Aim of the exercise:
Reprint the whole of the data exactly.

Data segment:
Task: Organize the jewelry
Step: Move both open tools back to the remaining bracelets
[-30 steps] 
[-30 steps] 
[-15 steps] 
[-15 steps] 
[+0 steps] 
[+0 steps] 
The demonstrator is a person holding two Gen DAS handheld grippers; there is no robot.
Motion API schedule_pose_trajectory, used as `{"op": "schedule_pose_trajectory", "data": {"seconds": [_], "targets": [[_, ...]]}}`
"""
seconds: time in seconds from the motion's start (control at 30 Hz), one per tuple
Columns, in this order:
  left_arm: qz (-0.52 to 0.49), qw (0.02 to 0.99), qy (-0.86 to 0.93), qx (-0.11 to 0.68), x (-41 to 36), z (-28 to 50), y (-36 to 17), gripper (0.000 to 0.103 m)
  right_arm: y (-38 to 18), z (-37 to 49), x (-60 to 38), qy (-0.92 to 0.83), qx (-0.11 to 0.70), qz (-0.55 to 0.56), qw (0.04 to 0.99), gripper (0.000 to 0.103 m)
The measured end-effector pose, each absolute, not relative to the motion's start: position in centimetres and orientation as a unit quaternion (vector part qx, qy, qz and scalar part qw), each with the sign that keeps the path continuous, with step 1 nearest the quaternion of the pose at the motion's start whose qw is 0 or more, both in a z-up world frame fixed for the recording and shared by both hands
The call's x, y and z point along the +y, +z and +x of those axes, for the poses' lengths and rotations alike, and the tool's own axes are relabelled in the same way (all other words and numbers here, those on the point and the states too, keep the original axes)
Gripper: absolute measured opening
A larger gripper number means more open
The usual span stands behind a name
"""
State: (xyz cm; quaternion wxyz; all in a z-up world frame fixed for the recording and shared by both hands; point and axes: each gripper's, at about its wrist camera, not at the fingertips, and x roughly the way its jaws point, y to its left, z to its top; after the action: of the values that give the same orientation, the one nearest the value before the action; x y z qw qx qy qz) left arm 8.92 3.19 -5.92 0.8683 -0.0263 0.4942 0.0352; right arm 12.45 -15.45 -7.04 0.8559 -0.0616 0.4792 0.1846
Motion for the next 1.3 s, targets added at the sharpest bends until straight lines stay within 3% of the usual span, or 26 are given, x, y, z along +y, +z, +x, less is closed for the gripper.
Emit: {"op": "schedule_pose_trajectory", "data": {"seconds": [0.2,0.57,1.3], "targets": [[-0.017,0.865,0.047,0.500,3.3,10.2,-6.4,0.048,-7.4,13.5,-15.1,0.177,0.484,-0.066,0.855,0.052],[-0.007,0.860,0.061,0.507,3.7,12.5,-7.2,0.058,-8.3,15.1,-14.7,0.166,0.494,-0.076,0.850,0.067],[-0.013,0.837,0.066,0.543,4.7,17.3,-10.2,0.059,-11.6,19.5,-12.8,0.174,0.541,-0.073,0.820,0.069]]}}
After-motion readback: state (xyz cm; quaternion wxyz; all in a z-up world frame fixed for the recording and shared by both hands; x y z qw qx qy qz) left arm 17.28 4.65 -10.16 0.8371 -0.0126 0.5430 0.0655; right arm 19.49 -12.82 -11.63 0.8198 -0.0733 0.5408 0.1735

Answer to this task:
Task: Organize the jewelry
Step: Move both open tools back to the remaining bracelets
[-30 steps] 
[-30 steps] 
[-15 steps] 
[-15 steps] 
[+0 steps] 
[+0 steps] 
The demonstrator is a person holding two Gen DAS handheld grippers; there is no robot.
Motion API schedule_pose_trajectory, used as `{"op": "schedule_pose_trajectory", "data": {"seconds": [_], "targets": [[_, ...]]}}`
"""
seconds: time in seconds from the motion's start (control at 30 Hz), one per tuple
Columns, in this order:
  left_arm: qz (-0.52 to 0.49), qw (0.02 to 0.99), qy (-0.86 to 0.93), qx (-0.11 to 0.68), x (-41 to 36), z (-28 to 50), y (-36 to 17), gripper (0.000 to 0.103 m)
  right_arm: y (-38 to 18), z (-37 to 49), x (-60 to 38), qy (-0.92 to 0.83), qx (-0.11 to 0.70), qz (-0.55 to 0.56), qw (0.04 to 0.99), gripper (0.000 to 0.103 m)
The measured end-effector pose, each absolute, not relative to the motion's start: position in centimetres and orientation as a unit quaternion (vector part qx, qy, qz and scalar part qw), each with the sign that keeps the path continuous, with step 1 nearest the quaternion of the pose at the motion's start whose qw is 0 or more, both in a z-up world frame fixed for the recording and shared by both hands
The call's x, y and z point along the +y, +z and +x of those axes, for the poses' lengths and rotations alike, and the tool's own axes are relabelled in the same way (all other words and numbers here, those on the point and the states too, keep the original axes)
Gripper: absolute measured opening
A larger gripper number means more open
The usual span stands behind a name
"""
State: (xyz cm; quaternion wxyz; all in a z-up world frame fixed for the recording and shared by both hands; point and axes: each gripper's, at about its wrist camera, not at the fingertips, and x roughly the way its jaws point, y to its left, z to its top; after the action: of the values that give the same orientation, the one nearest the value before the action; x y z qw qx qy qz) left arm 8.92 3.19 -5.92 0.8683 -0.0263 0.4942 0.0352; right arm 12.45 -15.45 -7.04 0.8559 -0.0616 0.4792 0.1846
Motion for the next 1.3 s, targets added at the sharpest bends until straight lines stay within 3% of the usual span, or 26 are given, x, y, z along +y, +z, +x, less is closed for the gripper.
Emit: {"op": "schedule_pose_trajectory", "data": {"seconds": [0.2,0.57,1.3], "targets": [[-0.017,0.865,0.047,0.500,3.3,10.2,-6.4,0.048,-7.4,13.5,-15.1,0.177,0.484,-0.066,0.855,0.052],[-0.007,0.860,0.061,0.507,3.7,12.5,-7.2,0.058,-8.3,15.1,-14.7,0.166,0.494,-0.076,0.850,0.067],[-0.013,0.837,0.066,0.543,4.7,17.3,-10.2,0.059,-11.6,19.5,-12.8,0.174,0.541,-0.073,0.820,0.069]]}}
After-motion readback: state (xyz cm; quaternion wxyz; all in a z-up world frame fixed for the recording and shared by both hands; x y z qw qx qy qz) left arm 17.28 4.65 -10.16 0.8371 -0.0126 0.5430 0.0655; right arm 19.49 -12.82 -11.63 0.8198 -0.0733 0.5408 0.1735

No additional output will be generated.